These nine concepts (identity and metadata, statement, business outcomes, capability scope, policy references, invariants, non-goals, decision seeds, guardrails, feedback sources) are the vocabulary of a structured intent.
Readers familiar with Kubernetes-style resource descriptions will recognize the convention of an apiVersion, a kind, a metadata block, and a spec block. That convention is deliberate. It makes the artifact consumable by the same class of tooling that already handles declarative YAML objects, including the catalogs, policy engines, and CI/CD validation pipelines. It also keeps the structure familiar to the engineers who will eventually consume it, which lowers the cost of adoption.
4.2. Applying the Structure: An ACME Pharma Clinical Onboarding Intent
With the nine concepts in hand, the YAML in Figure 2 becomes readable. It applies the structure to a realistic regulated case.
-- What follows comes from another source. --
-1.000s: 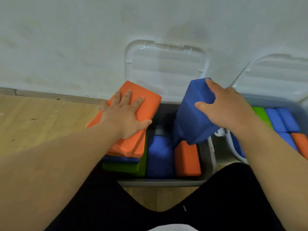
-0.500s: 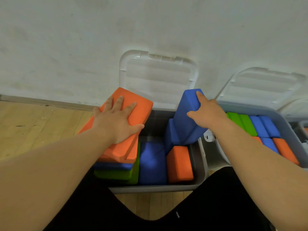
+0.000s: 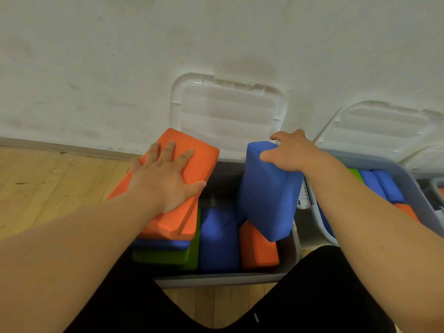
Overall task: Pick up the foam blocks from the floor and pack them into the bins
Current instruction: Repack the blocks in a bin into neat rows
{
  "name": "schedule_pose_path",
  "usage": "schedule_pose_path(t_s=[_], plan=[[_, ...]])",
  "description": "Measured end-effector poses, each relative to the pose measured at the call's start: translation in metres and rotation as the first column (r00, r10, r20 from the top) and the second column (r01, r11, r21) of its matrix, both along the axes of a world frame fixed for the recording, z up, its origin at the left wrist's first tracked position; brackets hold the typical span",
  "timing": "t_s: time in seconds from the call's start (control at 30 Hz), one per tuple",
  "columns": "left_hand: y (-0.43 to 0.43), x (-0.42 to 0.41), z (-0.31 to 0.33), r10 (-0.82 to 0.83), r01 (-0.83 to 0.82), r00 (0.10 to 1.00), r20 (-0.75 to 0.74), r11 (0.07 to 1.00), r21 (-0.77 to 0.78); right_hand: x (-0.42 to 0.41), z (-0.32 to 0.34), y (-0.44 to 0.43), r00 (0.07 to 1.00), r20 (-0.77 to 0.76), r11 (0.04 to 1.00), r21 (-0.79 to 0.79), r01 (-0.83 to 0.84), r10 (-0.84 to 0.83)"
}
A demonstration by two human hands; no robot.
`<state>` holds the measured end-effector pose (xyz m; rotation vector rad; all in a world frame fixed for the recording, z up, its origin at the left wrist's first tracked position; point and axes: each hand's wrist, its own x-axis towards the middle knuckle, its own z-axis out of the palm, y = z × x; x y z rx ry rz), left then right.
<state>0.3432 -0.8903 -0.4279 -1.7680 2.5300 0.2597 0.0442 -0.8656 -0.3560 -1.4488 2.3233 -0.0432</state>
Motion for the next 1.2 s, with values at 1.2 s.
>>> schedule_pose_path(t_s=[1.2], plan=[[0.011,-0.006,0.151,-0.097,0.067,0.869,-0.484,0.995,-0.078,0.067,0.080,-0.012,0.741,0.628,0.615,-0.688,0.386,0.237]])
ACME Pharma, a global pharmaceutical company, wants to reduce the elapsed time from approved protocol to site activation for phase III oncology studies. The enterprise is under pressure from competitive timelines, country-specific regulatory variation, fragmented evidence handling, and rising coordination cost across CROs, study teams, quality, and regulatory operations. A traditional architecture response would begin with a platform assessment, a CTMS discussion, or a workflow redesign initiative. An intent-driven response begins by stabilizing direction.
The reader should notice how the artifact binds speed, control, scope, and pending choices into one statement that architecture can use, without committing to a single orchestration pattern, a single evidence store, or a single data product boundary. Those choices remain open decision seeds to be resolved deliberately through governance.
apiVersion: ea.codex/v1
kind: EnterpriseIntent
metadata:
id: ACME-INT-CLIN-001
name: shorten-site-activation-for-phase3-oncology
owner: global-clinical-development
coOwners:
- quality-and-regulatory
- enterprise-architecture
status: approved
horizon: 18-month
spec:
outcome: >
Shorten the elapsed time from approved protocol to site activation
for phase III oncology trials without degrading inspection readiness,
attributable evidence handling, or country-specific regulatory
compliance.
successMeasures:
- name: median-days-protocol-to-site-activation
target: "<=95d"
measurementMethod: "CTMS report; baseline 142d"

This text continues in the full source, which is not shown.